- PROMPT:
Each line with the word "shirt" must appear in the answer, copied from the records.
________________________
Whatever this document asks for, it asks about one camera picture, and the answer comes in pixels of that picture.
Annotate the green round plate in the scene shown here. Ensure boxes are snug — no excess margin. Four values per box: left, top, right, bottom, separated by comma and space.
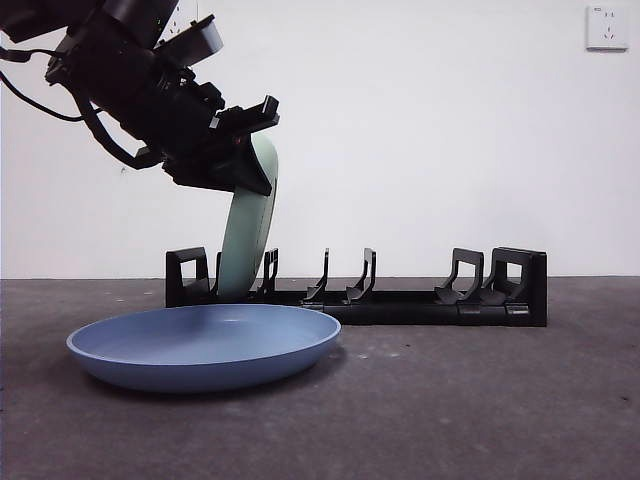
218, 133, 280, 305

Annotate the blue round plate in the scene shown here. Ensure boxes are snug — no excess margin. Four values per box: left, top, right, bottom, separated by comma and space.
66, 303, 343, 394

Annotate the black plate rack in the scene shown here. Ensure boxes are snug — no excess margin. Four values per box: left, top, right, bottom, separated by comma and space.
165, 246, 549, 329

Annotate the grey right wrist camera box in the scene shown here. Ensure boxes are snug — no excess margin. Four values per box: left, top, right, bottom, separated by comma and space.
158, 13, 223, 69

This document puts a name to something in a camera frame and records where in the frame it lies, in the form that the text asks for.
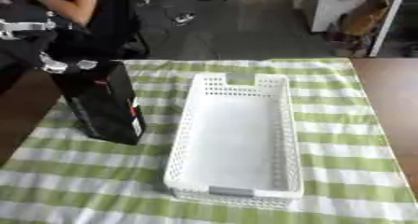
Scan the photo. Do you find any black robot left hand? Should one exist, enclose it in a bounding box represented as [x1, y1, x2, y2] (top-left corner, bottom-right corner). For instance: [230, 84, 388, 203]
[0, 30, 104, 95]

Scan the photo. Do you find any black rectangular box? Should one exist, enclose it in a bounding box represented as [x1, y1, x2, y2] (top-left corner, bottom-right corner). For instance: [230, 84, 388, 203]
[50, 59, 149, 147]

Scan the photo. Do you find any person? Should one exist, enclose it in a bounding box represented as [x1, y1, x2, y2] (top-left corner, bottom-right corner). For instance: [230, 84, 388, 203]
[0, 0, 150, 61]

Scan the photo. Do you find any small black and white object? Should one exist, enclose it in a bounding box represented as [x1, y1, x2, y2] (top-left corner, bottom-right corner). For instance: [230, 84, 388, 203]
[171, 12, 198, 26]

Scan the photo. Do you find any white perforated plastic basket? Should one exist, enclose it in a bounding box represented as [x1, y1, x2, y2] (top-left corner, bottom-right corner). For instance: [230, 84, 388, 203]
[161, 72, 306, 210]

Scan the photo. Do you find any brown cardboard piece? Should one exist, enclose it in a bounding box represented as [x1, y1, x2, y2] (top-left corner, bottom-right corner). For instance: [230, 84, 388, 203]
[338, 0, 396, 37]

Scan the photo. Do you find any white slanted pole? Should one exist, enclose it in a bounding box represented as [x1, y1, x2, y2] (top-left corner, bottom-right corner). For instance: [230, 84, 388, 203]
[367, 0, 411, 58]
________________________
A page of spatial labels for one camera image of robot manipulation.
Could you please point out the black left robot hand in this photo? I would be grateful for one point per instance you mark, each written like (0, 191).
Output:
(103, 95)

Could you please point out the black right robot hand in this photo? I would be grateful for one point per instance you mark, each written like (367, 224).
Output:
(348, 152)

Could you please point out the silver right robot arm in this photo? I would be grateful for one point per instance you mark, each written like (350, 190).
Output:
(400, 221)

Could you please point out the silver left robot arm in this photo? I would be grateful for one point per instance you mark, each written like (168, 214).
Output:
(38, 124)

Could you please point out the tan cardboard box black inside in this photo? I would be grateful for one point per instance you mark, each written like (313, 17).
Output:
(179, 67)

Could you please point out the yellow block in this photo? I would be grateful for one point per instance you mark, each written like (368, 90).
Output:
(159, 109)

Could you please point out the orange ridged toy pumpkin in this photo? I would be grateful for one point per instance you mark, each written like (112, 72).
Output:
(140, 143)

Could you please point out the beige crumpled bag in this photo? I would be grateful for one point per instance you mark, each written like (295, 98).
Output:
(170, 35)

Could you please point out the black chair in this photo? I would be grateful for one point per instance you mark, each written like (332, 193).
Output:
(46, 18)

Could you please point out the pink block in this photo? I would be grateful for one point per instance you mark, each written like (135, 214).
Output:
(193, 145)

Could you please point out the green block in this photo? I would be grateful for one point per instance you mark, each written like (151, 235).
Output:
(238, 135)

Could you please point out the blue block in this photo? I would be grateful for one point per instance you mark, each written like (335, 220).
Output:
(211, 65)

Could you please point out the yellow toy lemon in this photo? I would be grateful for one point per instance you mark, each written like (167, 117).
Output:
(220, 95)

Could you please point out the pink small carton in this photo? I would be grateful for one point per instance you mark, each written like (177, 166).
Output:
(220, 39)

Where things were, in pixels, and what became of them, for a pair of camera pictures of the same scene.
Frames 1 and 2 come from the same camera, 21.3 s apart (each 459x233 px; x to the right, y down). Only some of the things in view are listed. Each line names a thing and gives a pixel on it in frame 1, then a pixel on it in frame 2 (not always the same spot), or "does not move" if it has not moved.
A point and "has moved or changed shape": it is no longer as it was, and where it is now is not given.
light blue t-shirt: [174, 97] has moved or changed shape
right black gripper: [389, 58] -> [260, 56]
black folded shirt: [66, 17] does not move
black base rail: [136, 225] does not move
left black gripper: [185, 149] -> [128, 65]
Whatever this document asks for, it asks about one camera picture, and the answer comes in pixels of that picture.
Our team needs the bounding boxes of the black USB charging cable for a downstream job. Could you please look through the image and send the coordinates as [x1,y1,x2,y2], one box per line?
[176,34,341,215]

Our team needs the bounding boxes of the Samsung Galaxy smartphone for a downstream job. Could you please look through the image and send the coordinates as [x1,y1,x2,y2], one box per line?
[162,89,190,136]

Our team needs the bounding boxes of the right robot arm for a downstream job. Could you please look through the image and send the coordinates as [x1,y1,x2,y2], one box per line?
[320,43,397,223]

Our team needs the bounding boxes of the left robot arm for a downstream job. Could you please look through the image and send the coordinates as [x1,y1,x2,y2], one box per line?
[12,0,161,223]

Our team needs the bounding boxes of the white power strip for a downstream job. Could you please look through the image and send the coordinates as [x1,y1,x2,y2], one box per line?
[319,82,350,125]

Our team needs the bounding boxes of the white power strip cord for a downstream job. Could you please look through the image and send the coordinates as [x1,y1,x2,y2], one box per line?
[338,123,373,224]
________________________
- SOLUTION FOR THIS PROBLEM:
light blue t-shirt: [174, 97] has moved or changed shape
black folded shirt: [66, 17] does not move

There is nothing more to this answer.